Chapter 3 continues with a study of the human brain as a functional network. Information processing in the brain is measurable with technologies like magnetoencephalography. From such measurements that were collected from a group of subjects, the phase transfer entropy is computed as a quantity that reflects information exchange. When associated with the links between brain regions, unusual high numbers of certain substructures are observed in this network. We find that one of these substructures, the bi-directional two-hop path, to be highly abundant and robust within different frequencies bands, which highlights its importance for the propagation of brain activity. A clustering of the network based on these frequent substructures reveals a spatially coherent organization of important brain regions.

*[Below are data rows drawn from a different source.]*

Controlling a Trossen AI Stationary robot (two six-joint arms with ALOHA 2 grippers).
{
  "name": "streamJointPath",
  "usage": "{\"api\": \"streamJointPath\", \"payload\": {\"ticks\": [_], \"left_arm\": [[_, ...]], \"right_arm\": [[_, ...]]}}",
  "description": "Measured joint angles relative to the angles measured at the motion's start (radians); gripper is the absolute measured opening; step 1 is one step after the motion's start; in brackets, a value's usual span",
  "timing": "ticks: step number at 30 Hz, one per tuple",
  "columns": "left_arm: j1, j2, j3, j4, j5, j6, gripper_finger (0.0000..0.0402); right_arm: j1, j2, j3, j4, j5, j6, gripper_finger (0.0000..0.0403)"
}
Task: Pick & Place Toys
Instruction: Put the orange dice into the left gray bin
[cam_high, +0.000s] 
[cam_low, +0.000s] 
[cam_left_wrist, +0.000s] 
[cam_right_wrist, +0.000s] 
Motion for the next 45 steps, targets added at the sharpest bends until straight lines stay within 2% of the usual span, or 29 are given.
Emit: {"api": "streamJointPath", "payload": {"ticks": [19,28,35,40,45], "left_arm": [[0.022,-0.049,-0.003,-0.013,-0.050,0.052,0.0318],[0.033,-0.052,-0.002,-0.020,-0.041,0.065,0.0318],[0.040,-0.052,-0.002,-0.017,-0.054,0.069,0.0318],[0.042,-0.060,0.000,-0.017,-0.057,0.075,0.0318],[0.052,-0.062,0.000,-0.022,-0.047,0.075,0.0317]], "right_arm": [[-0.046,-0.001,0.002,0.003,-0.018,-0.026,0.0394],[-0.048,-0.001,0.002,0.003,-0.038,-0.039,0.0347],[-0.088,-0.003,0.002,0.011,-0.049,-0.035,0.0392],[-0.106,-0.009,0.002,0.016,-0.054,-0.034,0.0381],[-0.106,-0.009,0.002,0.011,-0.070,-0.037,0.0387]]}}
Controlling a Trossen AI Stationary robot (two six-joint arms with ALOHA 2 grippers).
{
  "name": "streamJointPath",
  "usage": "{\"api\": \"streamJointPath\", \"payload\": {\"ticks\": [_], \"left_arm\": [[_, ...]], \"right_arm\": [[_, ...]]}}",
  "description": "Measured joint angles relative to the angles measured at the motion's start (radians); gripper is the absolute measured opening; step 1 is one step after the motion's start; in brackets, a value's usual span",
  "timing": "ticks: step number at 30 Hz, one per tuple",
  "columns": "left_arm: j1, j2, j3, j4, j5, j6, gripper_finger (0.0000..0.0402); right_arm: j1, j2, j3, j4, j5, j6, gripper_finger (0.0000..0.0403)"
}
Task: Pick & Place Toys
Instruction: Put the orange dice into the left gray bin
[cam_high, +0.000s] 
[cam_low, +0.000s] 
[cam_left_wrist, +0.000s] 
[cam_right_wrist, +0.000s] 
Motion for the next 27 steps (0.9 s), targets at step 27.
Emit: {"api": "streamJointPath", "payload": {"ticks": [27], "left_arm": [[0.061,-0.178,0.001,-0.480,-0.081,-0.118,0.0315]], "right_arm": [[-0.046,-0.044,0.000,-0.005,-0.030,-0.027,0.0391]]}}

A common symbol of propagation is the virus, which is at the center of the third data-driven analysis of this thesis in Chapter 4. More precisely, we research the digital version of the virus, the computer worm, and analyze its propagation by epidemic network models. With epidemic models, the state of the nodes in a network can be described as susceptible or infected. An infection process and a curing process determine how the nodes are changing between those states. We extend on the standard epidemic models, the SIS model, by a time-dependent curing rate function to reflect the changes in the effectiveness of the active worm removal. Once we set the curing rate function, the empirical worm data are fitted and analyzed on multiple scales from the global over the country down to the autonomous system level. The fitted model explains how computer worms or similar self-replicating pieces of information might change in their effectiveness over long periods of time.
The SIS model returns as a central piece in Chapter 5 again. Although spreading processes are frequently modeled in isolation, the dynamics of many real-world applications are often driven by the interaction of multiple of such processes. These interactions can range from viruses that compete for susceptible nodes to viruses that mutually reinforce their propagation. We study the special case of superinfection, in which one dominant virus spreads within the infected population of a weaker virus. We highlight the conditions for which a co-existence of both viruses is stable and show that extinction cycles become possible if the infection rate of the dominant virus becomes too strong. Furthermore, we show that some of the possible outcomes of a superinfection are difficult to approximate with common mean-field techniques. However, the second largest eigenvalue of the infinitesimal generator of the underlying Markov process is potentially linked to co-existence and thus stability.
Chapter 6 is a study on the capabilities of symbolic regression for network properties. We develop an automated system based on Genetic Programming which is able to be trained by families of networks to learn the relations between several of their properties. These properties can be features of the networks like the eigenvalues of their adjacency or Laplacian matrices or network metrics like the network diameter or the isoperimetric number. We show that the system can generate approximate formulas for those metrics that often give better results than previously known analytic bounds. The evolved formulas for the network diameter are evaluated on a selection of real-world networks of different origins. The network diameter bounds hop-based information propagation and is thus of high importance for designing network algorithms. A careful selection of training networks and network features is crucial for evolving good approximate formulas for the network diameter and similar properties.
Finally, the thesis concludes with Chapter 7 which revisits the concepts that were developed and provides some critical assessment on their potential and limitations.